What the task requires> Reproduce the listing in full. Keep every character unchanged.
......
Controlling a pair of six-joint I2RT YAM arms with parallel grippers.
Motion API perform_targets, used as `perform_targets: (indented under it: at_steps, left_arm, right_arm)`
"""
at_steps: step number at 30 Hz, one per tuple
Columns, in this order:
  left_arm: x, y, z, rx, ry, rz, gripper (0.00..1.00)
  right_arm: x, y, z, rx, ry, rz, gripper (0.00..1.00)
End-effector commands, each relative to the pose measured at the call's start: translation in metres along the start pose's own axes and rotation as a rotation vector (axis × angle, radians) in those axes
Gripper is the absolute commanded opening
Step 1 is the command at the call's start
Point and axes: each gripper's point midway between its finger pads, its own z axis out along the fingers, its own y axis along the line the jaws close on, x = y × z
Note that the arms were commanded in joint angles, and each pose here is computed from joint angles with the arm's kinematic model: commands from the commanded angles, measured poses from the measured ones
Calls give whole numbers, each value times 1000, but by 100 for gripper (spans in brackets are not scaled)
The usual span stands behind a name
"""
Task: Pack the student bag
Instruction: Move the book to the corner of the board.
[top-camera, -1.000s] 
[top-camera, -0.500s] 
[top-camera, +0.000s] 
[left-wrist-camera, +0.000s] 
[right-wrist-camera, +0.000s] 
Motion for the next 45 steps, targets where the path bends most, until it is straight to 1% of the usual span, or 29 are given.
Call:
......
Written answer>
Controlling a pair of six-joint I2RT YAM arms with parallel grippers.
Motion API perform_targets, used as `perform_targets: (indented under it: at_steps, left_arm, right_arm)`
"""
at_steps: step number at 30 Hz, one per tuple
Columns, in this order:
  left_arm: x, y, z, rx, ry, rz, gripper (0.00..1.00)
  right_arm: x, y, z, rx, ry, rz, gripper (0.00..1.00)
End-effector commands, each relative to the pose measured at the call's start: translation in metres along the start pose's own axes and rotation as a rotation vector (axis × angle, radians) in those axes
Gripper is the absolute commanded opening
Step 1 is the command at the call's start
Point and axes: each gripper's point midway between its finger pads, its own z axis out along the fingers, its own y axis along the line the jaws close on, x = y × z
Note that the arms were commanded in joint angles, and each pose here is computed from joint angles with the arm's kinematic model: commands from the commanded angles, measured poses from the measured ones
Calls give whole numbers, each value times 1000, but by 100 for gripper (spans in brackets are not scaled)
The usual span stands behind a name
"""
Task: Pack the student bag
Instruction: Move the book to the corner of the board.
[top-camera, -1.000s] 
[top-camera, -0.500s] 
[top-camera, +0.000s] 
[left-wrist-camera, +0.000s] 
[right-wrist-camera, +0.000s] 
Motion for the next 45 steps, targets where the path bends most, until it is straight to 1% of the usual span, or 29 are given.
Call:

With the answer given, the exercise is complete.